__Your objective__
Across the listing that follows, establish how many lines contain the string "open" and provide that number by itself.

__The data__
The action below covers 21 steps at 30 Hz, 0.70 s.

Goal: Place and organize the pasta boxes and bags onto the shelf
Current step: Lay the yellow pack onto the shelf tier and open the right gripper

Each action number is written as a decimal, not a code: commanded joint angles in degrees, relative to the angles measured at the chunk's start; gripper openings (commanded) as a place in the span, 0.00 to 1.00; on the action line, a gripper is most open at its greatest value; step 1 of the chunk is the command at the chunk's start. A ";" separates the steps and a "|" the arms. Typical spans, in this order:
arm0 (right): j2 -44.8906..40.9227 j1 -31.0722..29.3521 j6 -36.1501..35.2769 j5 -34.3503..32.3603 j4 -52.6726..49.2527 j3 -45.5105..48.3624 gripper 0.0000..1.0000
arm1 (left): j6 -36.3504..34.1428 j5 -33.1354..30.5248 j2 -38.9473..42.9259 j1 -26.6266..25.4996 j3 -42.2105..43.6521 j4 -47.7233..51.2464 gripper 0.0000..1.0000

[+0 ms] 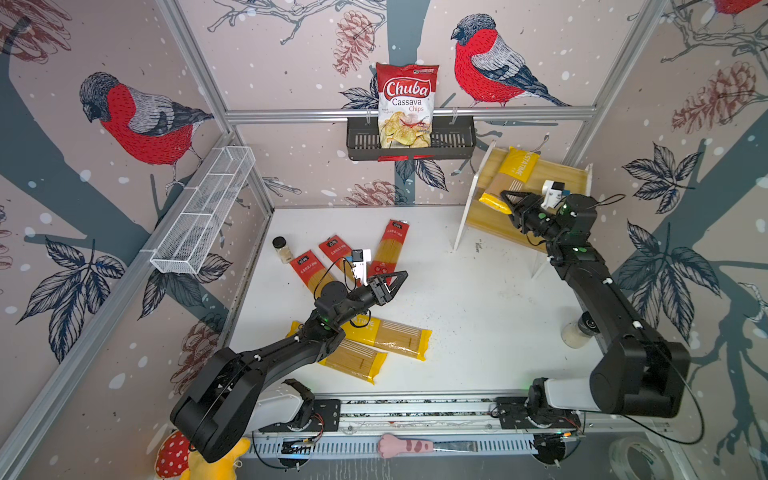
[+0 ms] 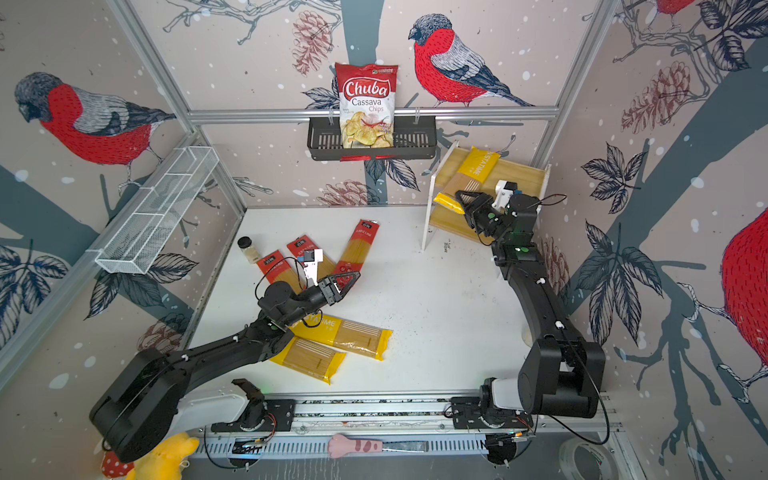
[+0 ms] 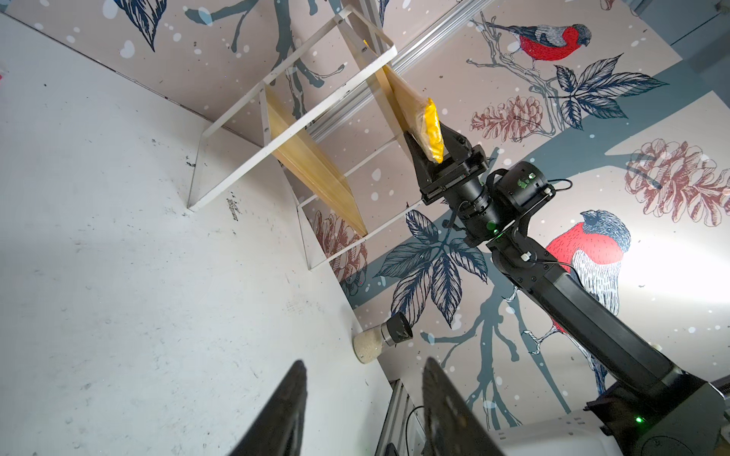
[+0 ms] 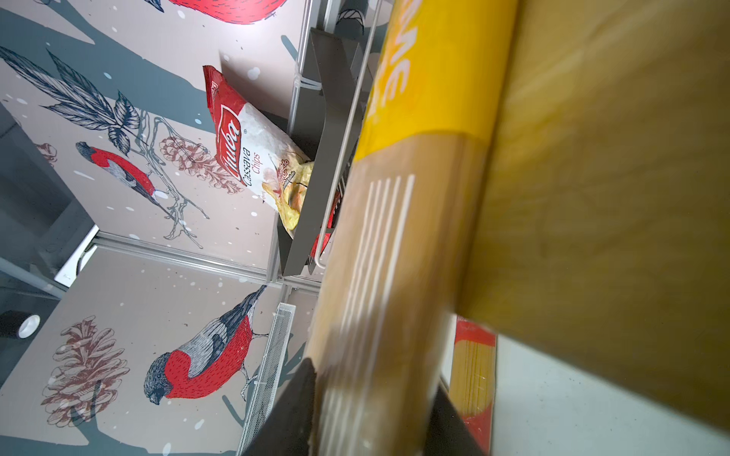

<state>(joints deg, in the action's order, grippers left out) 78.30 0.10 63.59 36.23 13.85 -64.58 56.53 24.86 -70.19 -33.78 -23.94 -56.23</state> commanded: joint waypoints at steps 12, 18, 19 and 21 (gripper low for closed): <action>-8.58 -0.10 2.41 2.23 6.81 10.67 0.54 | -1.65 -0.76 -2.11 -1.90 -1.54 -1.17 0.47; -8.36 -0.02 0.96 2.37 5.48 10.00 0.40 | -1.93 -0.86 -3.28 -2.91 -2.63 -1.08 0.47; -8.08 -0.01 0.84 2.40 5.51 9.53 0.36 | -1.97 -0.88 -3.37 -3.11 -2.68 -1.01 0.47; -7.74 0.47 -0.66 2.10 3.78 7.58 0.27 | -2.12 -1.19 -3.42 -3.47 -2.79 -0.86 0.47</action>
<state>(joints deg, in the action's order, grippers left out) 70.13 0.23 65.45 38.74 17.87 -55.27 55.48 23.94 -73.52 -36.84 -26.24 -56.25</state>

__Expected answer__
2